High placed sources, speaking on condition of anonymity, have confirmed that Veracity has pulled out of the merger with Broadweave and that Sorenson Capital may have withdrawn financial backing as a result. The 60-day delay cited by Broadweave in the papers is rumored to be buying time to find new backers. The loss of Veracity combined with the iProvo NOC employees who have left means that video experience is almost non-existent and staff resources will be stretched dangerously thin. This may account for anonymous commenters who have reported issues reaching customer service over the last several days. When asked about these details, Provo City employees involved in the deal were unaware of the failure of the merger.
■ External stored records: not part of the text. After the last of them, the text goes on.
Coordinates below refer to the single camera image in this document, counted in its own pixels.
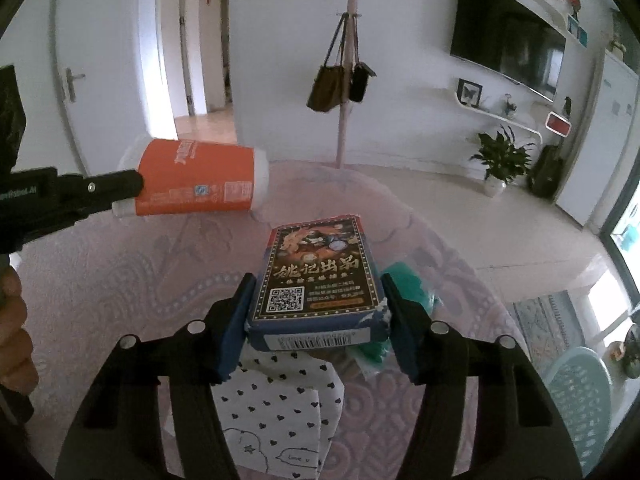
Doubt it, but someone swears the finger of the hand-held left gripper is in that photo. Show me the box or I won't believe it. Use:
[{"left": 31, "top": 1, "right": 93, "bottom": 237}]
[{"left": 57, "top": 169, "right": 146, "bottom": 223}]

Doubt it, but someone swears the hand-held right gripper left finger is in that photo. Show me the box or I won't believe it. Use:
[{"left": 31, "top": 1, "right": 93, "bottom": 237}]
[{"left": 55, "top": 272, "right": 258, "bottom": 480}]

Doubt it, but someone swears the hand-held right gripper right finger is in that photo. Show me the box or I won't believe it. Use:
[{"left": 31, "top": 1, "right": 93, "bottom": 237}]
[{"left": 380, "top": 271, "right": 583, "bottom": 480}]

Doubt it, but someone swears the orange white tube bottle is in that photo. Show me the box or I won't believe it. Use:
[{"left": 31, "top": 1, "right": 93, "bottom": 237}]
[{"left": 112, "top": 137, "right": 271, "bottom": 218}]

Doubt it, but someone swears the blue playing card box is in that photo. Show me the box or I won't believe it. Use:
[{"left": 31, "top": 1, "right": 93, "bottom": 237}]
[{"left": 245, "top": 214, "right": 388, "bottom": 353}]

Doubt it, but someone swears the light teal laundry basket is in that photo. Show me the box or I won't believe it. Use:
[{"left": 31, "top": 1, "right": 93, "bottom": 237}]
[{"left": 542, "top": 346, "right": 613, "bottom": 476}]

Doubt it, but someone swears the person's left hand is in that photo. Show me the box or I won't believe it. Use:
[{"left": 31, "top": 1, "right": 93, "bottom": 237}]
[{"left": 0, "top": 265, "right": 35, "bottom": 392}]

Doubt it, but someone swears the teal cloth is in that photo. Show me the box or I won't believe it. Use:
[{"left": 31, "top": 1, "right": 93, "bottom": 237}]
[{"left": 357, "top": 260, "right": 441, "bottom": 366}]

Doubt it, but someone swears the white heart-print paper bag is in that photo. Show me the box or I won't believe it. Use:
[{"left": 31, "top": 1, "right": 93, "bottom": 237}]
[{"left": 210, "top": 347, "right": 346, "bottom": 480}]

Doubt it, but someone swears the round table pink tablecloth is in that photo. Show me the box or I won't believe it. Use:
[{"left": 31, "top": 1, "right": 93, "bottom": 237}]
[{"left": 20, "top": 160, "right": 551, "bottom": 480}]

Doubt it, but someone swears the potted green plant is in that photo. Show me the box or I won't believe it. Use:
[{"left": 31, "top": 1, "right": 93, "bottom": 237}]
[{"left": 470, "top": 125, "right": 536, "bottom": 201}]

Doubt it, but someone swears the pink coat rack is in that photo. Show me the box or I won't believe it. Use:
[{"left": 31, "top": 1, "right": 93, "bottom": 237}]
[{"left": 330, "top": 0, "right": 366, "bottom": 168}]

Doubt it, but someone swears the dark acoustic guitar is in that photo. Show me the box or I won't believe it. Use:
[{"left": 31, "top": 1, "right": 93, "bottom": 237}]
[{"left": 530, "top": 95, "right": 573, "bottom": 198}]

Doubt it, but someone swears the dark framed sliding door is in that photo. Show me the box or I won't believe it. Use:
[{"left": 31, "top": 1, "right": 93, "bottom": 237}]
[{"left": 597, "top": 160, "right": 640, "bottom": 311}]

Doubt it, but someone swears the brown hanging bag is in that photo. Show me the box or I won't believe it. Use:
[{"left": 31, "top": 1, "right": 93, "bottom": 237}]
[{"left": 306, "top": 15, "right": 351, "bottom": 113}]

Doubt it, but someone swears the black hanging bag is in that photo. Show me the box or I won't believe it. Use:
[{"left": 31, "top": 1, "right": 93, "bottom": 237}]
[{"left": 347, "top": 15, "right": 376, "bottom": 103}]

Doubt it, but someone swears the white refrigerator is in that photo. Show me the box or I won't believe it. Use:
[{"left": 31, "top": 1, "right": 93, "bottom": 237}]
[{"left": 555, "top": 52, "right": 638, "bottom": 226}]

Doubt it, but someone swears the black flat television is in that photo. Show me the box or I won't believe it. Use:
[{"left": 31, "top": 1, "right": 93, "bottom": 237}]
[{"left": 450, "top": 0, "right": 567, "bottom": 103}]

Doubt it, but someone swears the white door with handle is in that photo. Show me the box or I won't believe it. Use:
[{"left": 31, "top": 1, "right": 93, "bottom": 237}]
[{"left": 55, "top": 0, "right": 178, "bottom": 176}]

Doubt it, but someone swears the low white wall shelf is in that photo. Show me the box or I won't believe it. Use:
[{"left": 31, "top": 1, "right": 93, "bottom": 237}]
[{"left": 454, "top": 87, "right": 543, "bottom": 146}]

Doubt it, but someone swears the butterfly picture frame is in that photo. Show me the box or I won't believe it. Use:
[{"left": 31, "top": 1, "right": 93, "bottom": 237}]
[{"left": 457, "top": 79, "right": 483, "bottom": 108}]

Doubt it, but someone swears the red white wall cube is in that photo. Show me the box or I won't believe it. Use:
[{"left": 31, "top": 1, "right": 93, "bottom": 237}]
[{"left": 544, "top": 111, "right": 573, "bottom": 136}]

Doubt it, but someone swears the curved white wall shelf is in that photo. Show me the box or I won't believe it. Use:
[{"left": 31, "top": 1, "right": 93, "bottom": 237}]
[{"left": 460, "top": 0, "right": 588, "bottom": 46}]

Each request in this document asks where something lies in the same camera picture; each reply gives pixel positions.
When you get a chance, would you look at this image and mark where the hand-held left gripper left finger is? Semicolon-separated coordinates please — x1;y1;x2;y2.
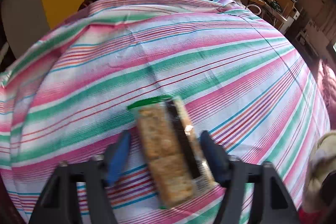
28;131;132;224

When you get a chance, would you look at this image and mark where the striped tablecloth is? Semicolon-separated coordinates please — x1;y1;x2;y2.
0;0;331;224

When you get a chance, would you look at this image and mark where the white cable loop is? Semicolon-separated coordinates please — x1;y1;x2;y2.
245;4;262;15

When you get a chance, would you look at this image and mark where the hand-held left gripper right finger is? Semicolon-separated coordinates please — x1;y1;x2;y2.
200;131;301;224

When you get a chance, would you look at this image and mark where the clear cracker jar green lid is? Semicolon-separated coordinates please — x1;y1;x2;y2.
127;95;219;210

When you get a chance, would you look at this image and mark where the cream fuzzy cloth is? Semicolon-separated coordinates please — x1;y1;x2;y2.
302;130;336;214
The deadline for Broadweave's takeover of iProvo has come and gone without much news or fanfare at all. In fact, other than the phone customers from Mstar, we don't know if any transition has taken place. Neither the Daily Herald nor Deseret News could reach Broadweave for comment and I know that Joe Pyrah has been trying for about a week. Broadweave's website also lacks updates on the current status of the transition. Either one of two things has happened: the sale still isn't finalized or the transfer has gone over so seamlessly that nobody noticed. Anyone care to shed some light on it? (Free tip: when the press is trying to get a hold of you, get back to them quickly. Not responding to a reporter looks really bad.)
Visitor comments on the phone switch have been mixed. One commenter reported a significant degradation of call quality after the switch and blames Veracity's phone switch, one that he alleges to have had problems for a long time now. On the flip side, multiple comments have indicated that customer support is substantially improved and it's easy to reach someone with questions via phone or e-mail, certainly an area where Mstar received a lot of harsh criticism. Certainly the ability to accomplish the emergency port of 1200 numbers was impressive.
I think the real test of the transition will be when the video customers are cut over. Four of the iProvo NOC technicians left prior to the sale being finalized and Veracity is primarily in the voice and data business. Broadweave doesn't bring a lot of in-house video experience to the table either with just a small pilot operating in the Sienna Hills subdivision of Washington City. A lot of complaints about the system video centered on advanced features such as VOD, HDTV and DVR, areas where rapid improvement will need to be made.
Comcast has already been attempting to capitalize on the uncertainty of the transition and if they can push those missing features via their own products, don't doubt that they will. Several commenters have reported receiving promotional offers in the mail pushing triple-play with a DVR for $70/mo for 6 months. Ads have also appeared in the Daily Herald to entice business-class customers, the most lucrative accounts, into switching to Comcast. Given the lack of notice from Broadweave about the switch and the somewhat confusing pricing information concerning package pricing, Comcast may have a winning bet with their FUD campaign.
As usual, any comments that fill in the gaps or relate user experiences are appreciated.
In an unbelievable move, around 200 Mstar customers on iProvo have been without phone service since Friday after New Global Telecom, the VoIP provider that Mstar uses, cut them off. NGT claims that Mstar is behind on their payments for iProvo customers and that UTOPIA customers are not affected. John Hansen, Mstar's interim president, says the claims of non-payment are bunk and blames the problem on iProvo customer service staff.
Broadweave managed to do an emergency transition of most of the affected customers to their network but it is still struggling with the last 200 or so. Phone customers are still able to receive calls and place 911 calls, according to NGT. Customer experiences have been mixed with some reports that the customer service lines are busy and others saying that they've been able to get through. For some odd reason, Broadweave's PR consultant has stated that they're waiting for the affected customers to call them to get the issue sorted out instead of aggressively trying to contact those customers.
While this problem isn't Broadweave's creation, it's their baby now. Mstar doesn't have much incentive to make sure the transition is a smooth one and can easily put egg on Broadweave's face by dropping a problem in their lap that they don't quickly resolve. It makes you wonder how many customers will unbundle services even if it costs more money to do so.
NGT also claimed in their statements that Mstar would be selling off the phone customers on UTOPIA to another provider. Obviously, UTOPIA can't comment one way or the other and there's nothing from Mstar to confirm or deny that claim. Any insiders want to clarify this in the comments?